ITRI develops autonomous driving vehicle and ADAS technologies, which have the following characteristics:
- Video preprocessing: to enhance quality of perceived image as an adaptation for AI perception capability in various driving conditions. The module includes HDR, image dehazing, and reflection removal.
- Early fusion for heterogeneous sensors: to fuse pixel-wise RGB data with depth information from a plurality of active sensors (i.e. LiDAR/RaDAR). The module includes spatial alignment and depth estimation.
- Performance optimization of AI recognition engine: to design DNN architectures with 7 functions of detection: drive-able area segmentation, vehicle detection, scooter detection, pedestrian detection, traffic sign detection, traffic light detection and lane marking detection that can be embodied into a platform with lower computing budget to achieve up to 30 fps on a single camera framework.
- Late fusion for heterogeneous sensors: to increase perception’s reliability on a multi-sensors platform with a detection filter based on real-time driving environment analysis interpolated against sensor type’s characteristic. The module includes decision fusion.
- Auto generation of testing and training video for corner cases testing: to generate dataset based on computer graphics and/or mixed reality technologies to simulate a customized driving environment based on various parameters, constraints, and scenarios (include NHTSA crash events and Taiwan pre-crash events).
- Full system simulation for autonomous driving vehicle validation: corner case generation, field simulation, CarSim, software in the loop, hardware in the loop, X-by-Wire firmware customization are included to adapt to different vehicle functions, fields, and events. Software and hardware customization provides a highly flexible and reliable simulation.
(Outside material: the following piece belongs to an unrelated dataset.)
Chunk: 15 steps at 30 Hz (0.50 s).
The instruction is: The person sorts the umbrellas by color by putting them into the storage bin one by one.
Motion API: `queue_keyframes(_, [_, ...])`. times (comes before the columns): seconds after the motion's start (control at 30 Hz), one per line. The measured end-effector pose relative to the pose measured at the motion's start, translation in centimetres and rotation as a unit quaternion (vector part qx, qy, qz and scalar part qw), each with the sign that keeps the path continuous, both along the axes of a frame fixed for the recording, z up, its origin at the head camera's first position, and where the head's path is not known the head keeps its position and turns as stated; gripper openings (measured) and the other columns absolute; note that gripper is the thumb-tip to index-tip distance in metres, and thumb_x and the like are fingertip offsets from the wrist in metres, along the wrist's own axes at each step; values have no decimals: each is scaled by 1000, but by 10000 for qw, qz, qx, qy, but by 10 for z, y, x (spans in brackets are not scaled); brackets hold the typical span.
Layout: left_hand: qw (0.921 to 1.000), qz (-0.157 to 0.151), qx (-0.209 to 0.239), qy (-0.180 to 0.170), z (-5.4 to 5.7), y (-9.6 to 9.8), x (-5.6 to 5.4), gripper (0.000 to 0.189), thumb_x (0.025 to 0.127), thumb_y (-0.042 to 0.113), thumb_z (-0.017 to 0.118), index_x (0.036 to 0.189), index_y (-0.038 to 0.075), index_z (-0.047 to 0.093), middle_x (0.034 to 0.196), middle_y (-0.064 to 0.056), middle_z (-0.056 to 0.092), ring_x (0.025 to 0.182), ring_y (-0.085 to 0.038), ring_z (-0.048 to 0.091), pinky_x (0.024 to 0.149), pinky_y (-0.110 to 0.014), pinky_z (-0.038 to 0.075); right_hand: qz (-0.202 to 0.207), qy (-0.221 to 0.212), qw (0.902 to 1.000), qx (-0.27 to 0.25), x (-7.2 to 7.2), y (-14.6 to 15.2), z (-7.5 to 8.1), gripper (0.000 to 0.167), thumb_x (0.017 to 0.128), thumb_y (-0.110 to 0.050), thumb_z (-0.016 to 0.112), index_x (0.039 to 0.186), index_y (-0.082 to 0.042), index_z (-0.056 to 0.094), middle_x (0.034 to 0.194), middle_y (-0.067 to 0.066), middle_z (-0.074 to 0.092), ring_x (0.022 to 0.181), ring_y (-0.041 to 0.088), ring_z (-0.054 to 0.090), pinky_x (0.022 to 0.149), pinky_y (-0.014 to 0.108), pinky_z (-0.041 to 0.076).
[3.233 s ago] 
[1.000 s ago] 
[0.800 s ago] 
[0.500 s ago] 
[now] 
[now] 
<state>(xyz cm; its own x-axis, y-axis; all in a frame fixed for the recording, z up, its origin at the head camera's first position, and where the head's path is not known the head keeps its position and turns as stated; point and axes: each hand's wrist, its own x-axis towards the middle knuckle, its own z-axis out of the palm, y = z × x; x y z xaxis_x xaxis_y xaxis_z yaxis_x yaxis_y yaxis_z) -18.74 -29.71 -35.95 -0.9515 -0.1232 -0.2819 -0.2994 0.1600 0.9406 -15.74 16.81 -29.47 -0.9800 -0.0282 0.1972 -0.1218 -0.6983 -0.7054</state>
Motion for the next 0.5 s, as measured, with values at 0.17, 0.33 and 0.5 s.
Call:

- AI perception for cross-domain and cross-vehicle: to solve AI model’s bias problem; to develop a methodology to increase model compatibility; to develop a methodology to select critical data samples for AI-based learning; thus reducing resource amount for labeling cost.
Applications & Benefits
- Prompting automotive electronics module and system manufacturers to build cost-effective, cross-domain AI-enabled modules.
- Incorporating ITRI’s AI perception and software-hardware integration capabilities for the development of autonomous vehicles.
- Working with the industry to build an open platform for modular smart EVs.